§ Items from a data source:
>>>

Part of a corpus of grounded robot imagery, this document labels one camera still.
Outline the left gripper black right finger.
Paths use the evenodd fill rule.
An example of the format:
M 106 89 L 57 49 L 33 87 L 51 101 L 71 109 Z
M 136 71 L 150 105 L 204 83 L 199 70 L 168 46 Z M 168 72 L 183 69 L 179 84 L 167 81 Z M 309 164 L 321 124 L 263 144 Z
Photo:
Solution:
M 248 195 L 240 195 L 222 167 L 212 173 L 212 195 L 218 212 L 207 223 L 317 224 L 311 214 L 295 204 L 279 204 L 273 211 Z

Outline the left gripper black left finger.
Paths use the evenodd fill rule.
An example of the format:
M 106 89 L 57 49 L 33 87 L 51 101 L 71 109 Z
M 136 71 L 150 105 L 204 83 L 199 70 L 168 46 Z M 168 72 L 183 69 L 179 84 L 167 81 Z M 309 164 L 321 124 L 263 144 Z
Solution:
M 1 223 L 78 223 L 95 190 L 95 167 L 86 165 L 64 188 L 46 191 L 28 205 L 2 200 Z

<<<

Go through the lines above and count those with "finger"; report only the number.

§ SOLVED EXERCISE: 2